薫子は後者にあたるので神力を扱えず、体外に排出される。逆に言えば毒を身体に取り込むことが困難な筈なのだが、彼らの様子を見るにそこは流石に手立てがある様に見える。
「つまり、瘴気を肉体に取り込ませ、間接的に我らが触れられるようにすれば浄化が出来るかもしれぬという訳だ。説明は最後まで聞け愚息め」
天照大御神は青筋を浮かべて茜鶴覇を見下ろす。
「……助かる見込みがあるのなら、私は喜んでお手伝い致します」
「薫子、何を…」
「大丈夫です。……もう自分だけ何もできないのは御免です」
薫子はそういうと一歩前に出た。
「やります」
「……よく言った、娘」
天照大御神は口に弧を描いて笑うと玉座から立ち上がり階段を降りる。月読尊も静かに薫子達がいる一番下までやってきた。
「そういう訳だ、暫し耐えよ」
天照大御神は茜鶴覇の胸に手を押し当てる。すると黒いモヤが噴き出し、茜鶴覇の体内から瘴気が漂い始めた。
「………ッ」
苦しそうに顔を歪める茜鶴覇。天照大御神は先程とは裏腹に真剣な表情で瘴気を抽出し続ける。

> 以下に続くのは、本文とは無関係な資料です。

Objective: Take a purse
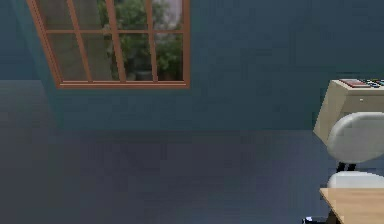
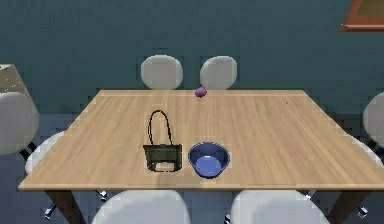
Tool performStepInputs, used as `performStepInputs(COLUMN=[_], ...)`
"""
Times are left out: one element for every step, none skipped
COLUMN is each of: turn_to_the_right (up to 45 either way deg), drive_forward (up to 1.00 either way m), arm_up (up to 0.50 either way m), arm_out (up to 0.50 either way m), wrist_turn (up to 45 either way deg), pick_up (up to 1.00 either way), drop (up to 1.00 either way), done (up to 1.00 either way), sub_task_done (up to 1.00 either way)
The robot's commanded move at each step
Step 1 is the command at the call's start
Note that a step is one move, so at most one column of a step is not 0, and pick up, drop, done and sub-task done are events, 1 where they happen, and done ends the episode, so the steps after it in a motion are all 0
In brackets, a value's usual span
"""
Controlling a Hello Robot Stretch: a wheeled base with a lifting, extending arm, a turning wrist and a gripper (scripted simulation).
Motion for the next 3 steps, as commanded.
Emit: performStepInputs(turn_to_the_right=[0.0,0.0,0.0], drive_forward=[0.00,0.00,0.00], arm_up=[0.22,0.00,0.00], arm_out=[0.00,0.40,0.00], wrist_turn=[0.0,0.0,45.0], pick_up=[0.00,0.00,0.00], drop=[0.00,0.00,0.00], done=[0.00,0.00,0.00], sub_task_done=[0.00,0.00,0.00])
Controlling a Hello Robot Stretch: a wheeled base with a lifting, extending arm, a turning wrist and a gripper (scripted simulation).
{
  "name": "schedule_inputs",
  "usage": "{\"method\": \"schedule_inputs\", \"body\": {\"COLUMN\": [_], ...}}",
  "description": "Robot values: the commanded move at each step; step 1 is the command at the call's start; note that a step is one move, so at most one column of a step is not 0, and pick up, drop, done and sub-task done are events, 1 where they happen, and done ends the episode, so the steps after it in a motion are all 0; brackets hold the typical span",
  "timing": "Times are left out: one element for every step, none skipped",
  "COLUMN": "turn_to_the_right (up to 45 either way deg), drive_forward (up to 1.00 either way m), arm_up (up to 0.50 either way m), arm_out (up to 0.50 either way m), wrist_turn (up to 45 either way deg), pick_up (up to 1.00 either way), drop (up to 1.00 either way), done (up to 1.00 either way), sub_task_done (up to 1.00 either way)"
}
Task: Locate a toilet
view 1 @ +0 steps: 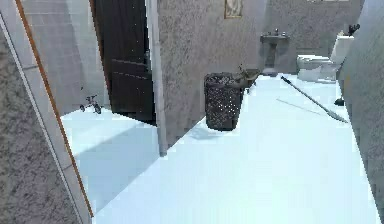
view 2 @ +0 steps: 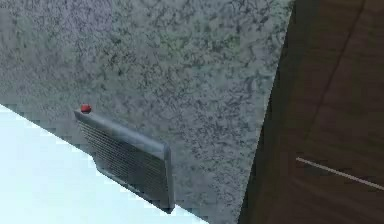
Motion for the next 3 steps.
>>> {"method": "schedule_inputs", "body": {"turn_to_the_right": [33.0, 0.0, 0.0], "drive_forward": [0.0, 1.0, 1.0], "arm_up": [0.0, 0.0, 0.0], "arm_out": [0.0, 0.0, 0.0], "wrist_turn": [0.0, 0.0, 0.0], "pick_up": [0.0, 0.0, 0.0], "drop": [0.0, 0.0, 0.0], "done": [0.0, 0.0, 0.0], "sub_task_done": [0.0, 0.0, 0.0]}}
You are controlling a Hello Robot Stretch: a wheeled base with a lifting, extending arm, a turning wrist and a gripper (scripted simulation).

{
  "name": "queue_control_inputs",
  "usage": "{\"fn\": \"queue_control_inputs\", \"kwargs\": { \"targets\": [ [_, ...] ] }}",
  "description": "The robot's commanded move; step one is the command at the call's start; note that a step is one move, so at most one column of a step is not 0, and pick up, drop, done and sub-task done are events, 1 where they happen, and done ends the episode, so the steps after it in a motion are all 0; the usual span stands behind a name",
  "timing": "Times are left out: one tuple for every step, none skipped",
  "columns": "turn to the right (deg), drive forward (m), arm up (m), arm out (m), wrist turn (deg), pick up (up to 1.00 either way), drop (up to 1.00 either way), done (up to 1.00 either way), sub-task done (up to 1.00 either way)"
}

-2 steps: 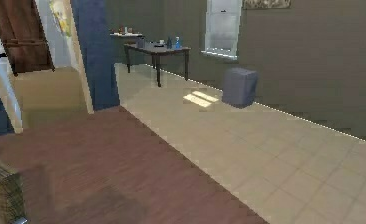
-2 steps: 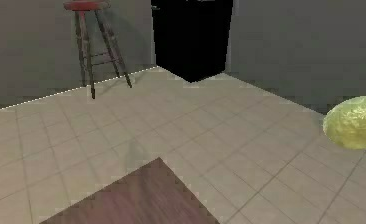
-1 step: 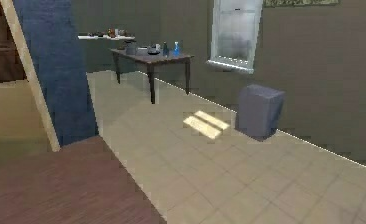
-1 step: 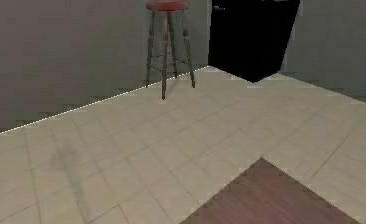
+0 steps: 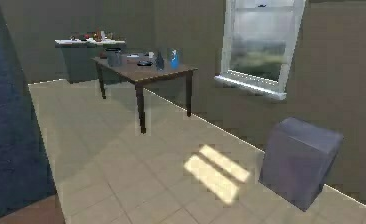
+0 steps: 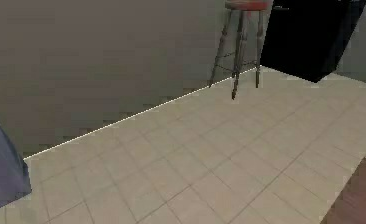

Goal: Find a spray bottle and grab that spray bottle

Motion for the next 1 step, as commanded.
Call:
{"fn": "queue_control_inputs", "kwargs": {
  "targets": [
    [0.0,1.0,0.0,0.0,0.0,0.0,0.0,0.0,0.0]
  ]
}}
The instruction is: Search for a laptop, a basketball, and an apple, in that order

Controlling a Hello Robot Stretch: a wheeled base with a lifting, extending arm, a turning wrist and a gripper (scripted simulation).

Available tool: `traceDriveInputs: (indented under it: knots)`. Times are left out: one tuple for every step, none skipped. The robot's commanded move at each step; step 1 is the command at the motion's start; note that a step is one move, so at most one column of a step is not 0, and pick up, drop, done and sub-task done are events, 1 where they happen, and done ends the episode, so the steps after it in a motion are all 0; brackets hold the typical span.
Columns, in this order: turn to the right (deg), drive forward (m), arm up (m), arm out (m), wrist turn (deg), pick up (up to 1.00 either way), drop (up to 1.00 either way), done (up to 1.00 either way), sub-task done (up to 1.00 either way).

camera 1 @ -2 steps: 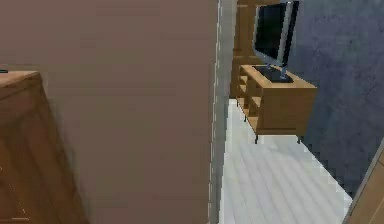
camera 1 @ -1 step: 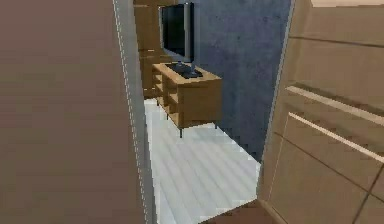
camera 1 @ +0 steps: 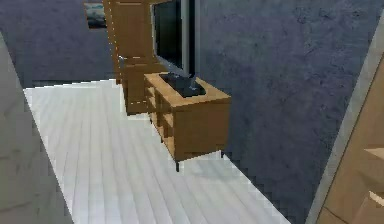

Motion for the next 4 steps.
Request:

そして最後まで出し切ると、瘴気を圧縮させて黒く揺らぐ炎へと変貌させた。
その炎を月読尊へと手渡すと、薫子と向き合う。
「目を閉じ、できる限り呼吸を深く繰り返せ」
言われたとおりに目を閉じ、大きく息を吸って吐く。月読尊の詠唱が短く聞こえた次の瞬間、胸に冷たい感覚が飛び込んできた。
重く、冷たく、ドロドロとした感覚が体中に巡り鋭い痛みが頭を過る。
(これは思っていたより数段まずい)
あまりの気持ち悪さと頭痛の酷さに目眩がし、ぐらりと体が揺れた。
「薫子…!」
茜鶴覇が受け止め声を掛けるが、薫子は返事をする前に意識を失ってしまうのだった。